I would also go for موديل


----------



## elroy

To be honest I wouldn't understand either.   I feel like I would need an explanation either way.


----------



## cherine

How would you translate it, then?


----------



## elroy

I don't have a better single-word suggestion.  I'm not saying either translation is wrong; I'm just saying that if either ماثل or موديل were used without an explanation and the context didn't help me figure out the meaning, I wouldn't understand it.  Would you?

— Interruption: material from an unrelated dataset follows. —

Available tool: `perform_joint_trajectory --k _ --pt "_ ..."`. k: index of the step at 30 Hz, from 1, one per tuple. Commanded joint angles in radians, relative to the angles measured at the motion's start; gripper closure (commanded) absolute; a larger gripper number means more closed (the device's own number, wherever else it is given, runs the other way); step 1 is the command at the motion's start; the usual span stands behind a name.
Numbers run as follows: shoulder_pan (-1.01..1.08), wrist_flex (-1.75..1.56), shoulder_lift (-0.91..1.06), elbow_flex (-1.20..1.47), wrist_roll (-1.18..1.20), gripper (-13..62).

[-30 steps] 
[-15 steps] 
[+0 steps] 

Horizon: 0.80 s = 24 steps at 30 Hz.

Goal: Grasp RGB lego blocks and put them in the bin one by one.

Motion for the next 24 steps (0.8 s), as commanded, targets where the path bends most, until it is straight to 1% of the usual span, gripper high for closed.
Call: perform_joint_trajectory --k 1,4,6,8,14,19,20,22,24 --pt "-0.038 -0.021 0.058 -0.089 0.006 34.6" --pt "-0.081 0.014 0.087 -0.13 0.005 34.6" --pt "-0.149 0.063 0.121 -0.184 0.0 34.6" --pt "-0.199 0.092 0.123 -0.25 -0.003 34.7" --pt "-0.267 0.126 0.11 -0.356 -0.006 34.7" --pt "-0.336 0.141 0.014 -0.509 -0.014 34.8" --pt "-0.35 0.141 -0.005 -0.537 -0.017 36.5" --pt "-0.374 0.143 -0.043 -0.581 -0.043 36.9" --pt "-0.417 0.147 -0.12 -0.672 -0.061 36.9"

My solution would probably be to provide an explanation to make sure it's clear what is meant.  This is frequently done in Arabic when unfamiliar/unknown words are used (especially when they're foreign).


----------



## Matat

The term generally used for a physical model, mathematical model, scientific model, statistical model, data model, computational model, etc. is نموذج. The term نمذجة is used to describe modelling a system.


----------



## elroy

Yes, but that doesn’t fit here.


----------



## Matat

Why wouldn't it?


----------



## elroy

Because that’s a different meaning of “model.”


----------



## Matat

Not at all. Model here means a visual or physical representation of an object, event, idea, or system, which applies to art and everything I mentioned. A scale model, for example, is referred to as a نموذج مصغر.


----------



## elroy

In _Arabic_, you can’t use نموذج for this meaning of “model.”  Languages don’t work that way.


----------



## Matat

Wow, I just reread the OP and realized we're talking about a person here and not a piece of artwork. For some reason, when I initially read the OP, I was thinking of an artistic model as in a visualization. I was extremely confused when I read Cherine and Barkoosh's posts.


----------



## cherine

Sorry about the confusion, Matat. But maybe that's the problem. Dictionaries give 2 translations, one is obscure (to me at least) and the other is just an arabization. I am familiar with موديل for I've heard it a few times, including in movies, but I thought there should be a term in fuS7a for it. Now I see that the term does exist but is so obscure that I wouldn't have understood it, maybe not even in a context other than the dictionary that put the foreign word against it.


----------



## Mahaodeh

cherine said:


> Interesting.  Which would you use, Barkoosh? I'm tempted to go for موديل because it's the word I expect most people to understand and I believe artists use it. My only problem with it is that it's not Arabic, but I still prefer it. How about you?


If we were having this discussion 80 years ago, I would opt for ماثل: a nice Arabic word that would give the meaning of something that people did not yet know much about or have a word to describe.

However, the discussion is today. I would go for موديل for the same reason you gave: most people (except elroy apparently ) know what it means. I have no problem of it not being Arabic, I mean نموذج is not an Arabic word and I don't see anyone looking for a replacement. My problem with it is that the word has multiple meanings in English, many of them don't have an Arabic equivalent so the word is used to mean so many different things, it could be confusing.


----------



## elroy

Mahaodeh said:


> most people (except elroy apparently ) know what it means.


 Are you saying most Arabic speakers - even those who don't speak English - would understand it immediately?


----------



## Mahaodeh

I can't say for sure, but I think so. Then again, I might be wrong.


----------